There seems to be some failure of commincation on my part. So allow me to elaborate on how I think this could work with an example.

Given the following proto.

package Google.Protobuf;

message Person {
  required string name = 1;
  required int32 id = 2;
}

Two .swift files will be generated. The first one contains declaration of the namespace, note that in this design the levels in namespace are concatanated into a single name (similar to joining them with _). The alternative is to have matching levels of nestedness.
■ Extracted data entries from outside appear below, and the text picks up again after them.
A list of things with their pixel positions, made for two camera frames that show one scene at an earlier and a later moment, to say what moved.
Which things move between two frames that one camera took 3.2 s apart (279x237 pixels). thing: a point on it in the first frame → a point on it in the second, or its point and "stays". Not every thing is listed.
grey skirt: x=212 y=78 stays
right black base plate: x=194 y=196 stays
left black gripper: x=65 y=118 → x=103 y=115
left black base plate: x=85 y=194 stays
I don't have strong opinions on which is better.

public enum GoogleProtobuf {}

The second .swift file contains the definition for this proto, declared inside the namespace from the first file:

extension GoogleProtobuf {
    public struct Person {
        // definition
    }
}

typealias Google_Protobuf_Person = GoogleProtobuf.Person // for backward compatibility

Other protos under the same definition will cause the first file to be generate repeatedly with the identical content.

Now, the generator needs to gain a way to specify where the namespace declaration is repeatedly generated. This way users can ensure this file is canonical within a Swift module . This is the enhancement we needed.
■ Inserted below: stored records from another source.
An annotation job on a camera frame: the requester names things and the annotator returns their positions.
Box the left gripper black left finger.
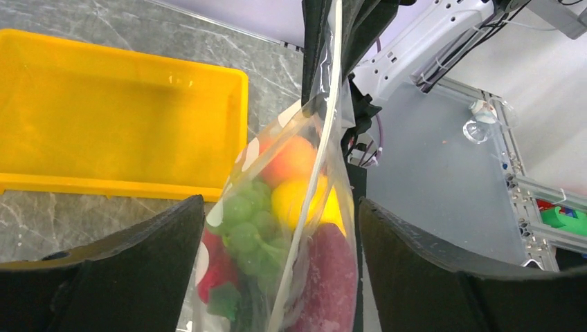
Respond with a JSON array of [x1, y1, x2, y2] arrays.
[[1, 195, 204, 331]]

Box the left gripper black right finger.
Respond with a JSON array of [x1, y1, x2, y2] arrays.
[[358, 198, 586, 331]]

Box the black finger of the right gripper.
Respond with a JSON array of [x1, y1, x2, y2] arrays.
[[341, 0, 415, 77], [301, 0, 332, 104]]

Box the red toy chili pepper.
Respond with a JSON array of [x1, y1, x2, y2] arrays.
[[197, 229, 240, 304]]

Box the purple toy sweet potato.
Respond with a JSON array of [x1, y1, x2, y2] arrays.
[[287, 223, 358, 331]]

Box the green toy grapes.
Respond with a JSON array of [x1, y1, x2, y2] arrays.
[[219, 180, 291, 296]]

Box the clear zip top bag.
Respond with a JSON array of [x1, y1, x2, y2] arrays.
[[191, 1, 359, 331]]

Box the yellow toy pear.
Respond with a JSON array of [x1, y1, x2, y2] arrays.
[[271, 176, 347, 236]]

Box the toy peach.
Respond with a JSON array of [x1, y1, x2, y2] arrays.
[[260, 136, 317, 189]]

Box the yellow plastic tray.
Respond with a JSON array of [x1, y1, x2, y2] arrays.
[[1, 29, 249, 202]]

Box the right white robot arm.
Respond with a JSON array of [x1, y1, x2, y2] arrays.
[[301, 1, 586, 103]]

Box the small clear glass object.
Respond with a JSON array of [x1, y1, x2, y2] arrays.
[[462, 97, 520, 145]]

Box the green and red items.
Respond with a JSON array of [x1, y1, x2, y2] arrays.
[[536, 200, 586, 237]]

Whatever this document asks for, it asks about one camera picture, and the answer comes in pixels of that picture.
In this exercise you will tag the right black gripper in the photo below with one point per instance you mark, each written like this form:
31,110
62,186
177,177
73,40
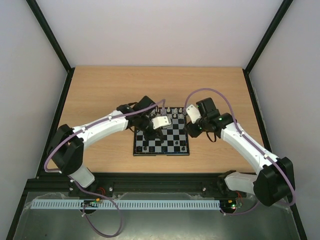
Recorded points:
191,130

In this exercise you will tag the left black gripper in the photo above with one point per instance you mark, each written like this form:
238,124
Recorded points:
153,134

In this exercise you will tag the black white chess board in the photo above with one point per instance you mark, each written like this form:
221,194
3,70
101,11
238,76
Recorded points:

If the same package is declared in different modules, users can distinguish them with module name.

dduan commented 6 years ago

Does the above address your concerns, @tbkka?

tbkka commented 6 years ago

Thank you for clarifying your idea.

The reason we separated namespace components with underscores is to avoid conflicts when users tried to use protos with overlapping namespaces. The following really does happen in practice:

// File 1
namespace Foo.Bar;
message Baz { ... }

// File 2
namespace FooBar;
message Baz { ... }

With your convention, these would have conflicting names. To resolve this, you either need to use nested namespaces or use the same convention we originally developed that used _ to separate namespaces.

thomasvl commented 6 years ago

Even if you have that first file generated into a name passed via an option to the compiler, I don't think it scales out into a full build well. You can have different subsystems using protos that have overlap in their namespaces (one is "foo.bar" and the other is "foo.baz"), because they are in different subsystems, they tend to come up in different parts of the build, so both will end up trying to declare the "enum foo" part, and you'll end up with duplicate types.

To the point before of different Swift modules, and say foo.bar and foo.baz being in different modules, os there isn't a conflict, the reality is the second module likely will come along later as the app evolves. That will mean that any higher level code that happen to need symbols from foo.bar didn't have any module's on the types to qualify it, so the moment the foo.baz code comes in (even via a different module), all the existing code had to be touched to qualify it, so we have effectively broken the code forcing the developer to edit it all because they are trying to use another proto.

Historically we've spent a lot of time trying to come up with a way to use nested types for scoping, but when you factor in that multiple files do reasonably belong in the same package, and they can get added with time, the limitations of enums and how overlap between packages can cause problems, we've never been able to find a way to make this work as a project will evolve with time.

tbkka commented 6 years ago

Based on the discussion so far, I'm still not convinced the additional complexity justifies the benefits.

Benefits

Costs

Are there other benefits I've overlooked?

ryanrhee commented 6 years ago

FYI, https://github.com/apple/swift-protobuf/issues/759 seems to stem at least partly from this design decision - and that's most certainly a bug.

tbkka commented 6 years ago

FYI: Enum case naming is an entirely separate issue.